Count how many lines in the data hold "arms". Only the number.

# Dataset excerpt
□ □ □ □ □ □ □
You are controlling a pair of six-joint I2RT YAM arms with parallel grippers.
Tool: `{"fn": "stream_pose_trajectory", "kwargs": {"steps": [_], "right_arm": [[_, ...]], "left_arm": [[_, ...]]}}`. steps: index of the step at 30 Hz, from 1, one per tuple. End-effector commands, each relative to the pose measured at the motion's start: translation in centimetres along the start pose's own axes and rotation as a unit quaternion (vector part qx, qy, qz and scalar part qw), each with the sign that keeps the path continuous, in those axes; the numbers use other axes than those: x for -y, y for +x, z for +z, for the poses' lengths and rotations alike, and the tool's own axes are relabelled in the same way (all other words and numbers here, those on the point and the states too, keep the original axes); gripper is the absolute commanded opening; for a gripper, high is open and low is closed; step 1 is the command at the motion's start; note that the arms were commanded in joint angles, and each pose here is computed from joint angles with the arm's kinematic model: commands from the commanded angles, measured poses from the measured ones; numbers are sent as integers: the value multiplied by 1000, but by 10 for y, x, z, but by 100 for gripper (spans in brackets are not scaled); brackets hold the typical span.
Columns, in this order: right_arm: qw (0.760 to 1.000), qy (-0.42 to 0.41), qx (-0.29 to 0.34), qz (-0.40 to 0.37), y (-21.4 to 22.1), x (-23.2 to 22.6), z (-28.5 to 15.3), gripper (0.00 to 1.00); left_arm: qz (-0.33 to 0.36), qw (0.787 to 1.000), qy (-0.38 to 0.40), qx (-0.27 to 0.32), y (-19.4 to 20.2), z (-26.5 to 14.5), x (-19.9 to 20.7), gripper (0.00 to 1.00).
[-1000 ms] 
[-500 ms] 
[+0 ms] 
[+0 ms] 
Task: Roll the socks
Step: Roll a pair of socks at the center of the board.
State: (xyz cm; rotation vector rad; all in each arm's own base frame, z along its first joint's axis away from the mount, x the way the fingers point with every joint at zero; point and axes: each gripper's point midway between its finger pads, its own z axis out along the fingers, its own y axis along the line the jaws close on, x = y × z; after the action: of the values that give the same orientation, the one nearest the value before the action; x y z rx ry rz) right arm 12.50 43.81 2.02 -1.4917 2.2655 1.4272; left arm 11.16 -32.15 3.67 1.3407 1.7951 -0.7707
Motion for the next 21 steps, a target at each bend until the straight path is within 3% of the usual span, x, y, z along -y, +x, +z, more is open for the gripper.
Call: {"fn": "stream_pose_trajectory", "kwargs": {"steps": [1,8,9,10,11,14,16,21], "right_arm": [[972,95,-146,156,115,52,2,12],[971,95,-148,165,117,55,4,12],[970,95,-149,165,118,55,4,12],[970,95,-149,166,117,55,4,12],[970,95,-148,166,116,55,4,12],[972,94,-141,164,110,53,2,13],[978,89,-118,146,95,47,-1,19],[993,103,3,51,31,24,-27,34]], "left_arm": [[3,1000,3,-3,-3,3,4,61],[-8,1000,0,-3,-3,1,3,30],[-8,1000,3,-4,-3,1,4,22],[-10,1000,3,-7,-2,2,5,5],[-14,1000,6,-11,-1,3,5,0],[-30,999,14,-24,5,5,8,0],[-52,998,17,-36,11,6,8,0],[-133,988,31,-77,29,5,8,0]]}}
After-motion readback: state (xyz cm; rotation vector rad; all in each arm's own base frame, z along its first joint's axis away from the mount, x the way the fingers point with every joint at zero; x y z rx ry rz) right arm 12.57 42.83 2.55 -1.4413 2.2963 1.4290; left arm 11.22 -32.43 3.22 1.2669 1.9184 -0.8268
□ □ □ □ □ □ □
# Answer section
2